■ Data segment
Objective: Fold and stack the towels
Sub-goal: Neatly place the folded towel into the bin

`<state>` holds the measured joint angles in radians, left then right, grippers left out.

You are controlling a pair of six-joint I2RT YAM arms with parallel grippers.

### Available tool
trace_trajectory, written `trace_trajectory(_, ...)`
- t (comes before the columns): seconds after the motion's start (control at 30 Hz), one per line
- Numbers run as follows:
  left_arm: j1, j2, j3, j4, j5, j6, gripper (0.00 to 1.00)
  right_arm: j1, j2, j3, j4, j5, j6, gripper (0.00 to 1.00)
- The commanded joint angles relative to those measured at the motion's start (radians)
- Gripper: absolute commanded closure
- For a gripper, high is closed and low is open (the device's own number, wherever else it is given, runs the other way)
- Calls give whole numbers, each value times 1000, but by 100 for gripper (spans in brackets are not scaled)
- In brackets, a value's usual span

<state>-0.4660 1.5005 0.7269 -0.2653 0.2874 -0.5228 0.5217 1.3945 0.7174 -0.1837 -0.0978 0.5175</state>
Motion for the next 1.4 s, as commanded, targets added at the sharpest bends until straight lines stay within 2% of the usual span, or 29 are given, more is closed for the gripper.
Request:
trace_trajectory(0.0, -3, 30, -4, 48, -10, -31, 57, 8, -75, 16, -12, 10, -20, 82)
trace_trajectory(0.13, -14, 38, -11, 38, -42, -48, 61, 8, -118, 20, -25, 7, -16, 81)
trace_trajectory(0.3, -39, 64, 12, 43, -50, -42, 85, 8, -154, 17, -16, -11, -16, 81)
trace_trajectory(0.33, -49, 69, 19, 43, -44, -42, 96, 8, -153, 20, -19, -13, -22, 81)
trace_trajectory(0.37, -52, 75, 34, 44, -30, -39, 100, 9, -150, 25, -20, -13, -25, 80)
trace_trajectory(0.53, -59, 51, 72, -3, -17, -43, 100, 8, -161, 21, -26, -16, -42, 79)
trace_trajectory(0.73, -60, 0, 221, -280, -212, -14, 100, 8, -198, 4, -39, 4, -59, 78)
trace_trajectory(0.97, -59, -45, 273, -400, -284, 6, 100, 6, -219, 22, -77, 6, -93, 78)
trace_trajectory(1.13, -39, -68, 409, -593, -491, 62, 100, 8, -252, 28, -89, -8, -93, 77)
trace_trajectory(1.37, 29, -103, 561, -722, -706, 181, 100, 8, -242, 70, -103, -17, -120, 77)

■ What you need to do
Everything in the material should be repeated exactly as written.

■ Written reply
Objective: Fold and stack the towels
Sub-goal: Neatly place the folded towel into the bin

`<state>` holds the measured joint angles in radians, left then right, grippers left out.

You are controlling a pair of six-joint I2RT YAM arms with parallel grippers.

### Available tool
trace_trajectory, written `trace_trajectory(_, ...)`
- t (comes before the columns): seconds after the motion's start (control at 30 Hz), one per line
- Numbers run as follows:
  left_arm: j1, j2, j3, j4, j5, j6, gripper (0.00 to 1.00)
  right_arm: j1, j2, j3, j4, j5, j6, gripper (0.00 to 1.00)
- The commanded joint angles relative to those measured at the motion's start (radians)
- Gripper: absolute commanded closure
- For a gripper, high is closed and low is open (the device's own number, wherever else it is given, runs the other way)
- Calls give whole numbers, each value times 1000, but by 100 for gripper (spans in brackets are not scaled)
- In brackets, a value's usual span

<state>-0.4660 1.5005 0.7269 -0.2653 0.2874 -0.5228 0.5217 1.3945 0.7174 -0.1837 -0.0978 0.5175</state>
Motion for the next 1.4 s, as commanded, targets added at the sharpest bends until straight lines stay within 2% of the usual span, or 29 are given, more is closed for the gripper.
Request:
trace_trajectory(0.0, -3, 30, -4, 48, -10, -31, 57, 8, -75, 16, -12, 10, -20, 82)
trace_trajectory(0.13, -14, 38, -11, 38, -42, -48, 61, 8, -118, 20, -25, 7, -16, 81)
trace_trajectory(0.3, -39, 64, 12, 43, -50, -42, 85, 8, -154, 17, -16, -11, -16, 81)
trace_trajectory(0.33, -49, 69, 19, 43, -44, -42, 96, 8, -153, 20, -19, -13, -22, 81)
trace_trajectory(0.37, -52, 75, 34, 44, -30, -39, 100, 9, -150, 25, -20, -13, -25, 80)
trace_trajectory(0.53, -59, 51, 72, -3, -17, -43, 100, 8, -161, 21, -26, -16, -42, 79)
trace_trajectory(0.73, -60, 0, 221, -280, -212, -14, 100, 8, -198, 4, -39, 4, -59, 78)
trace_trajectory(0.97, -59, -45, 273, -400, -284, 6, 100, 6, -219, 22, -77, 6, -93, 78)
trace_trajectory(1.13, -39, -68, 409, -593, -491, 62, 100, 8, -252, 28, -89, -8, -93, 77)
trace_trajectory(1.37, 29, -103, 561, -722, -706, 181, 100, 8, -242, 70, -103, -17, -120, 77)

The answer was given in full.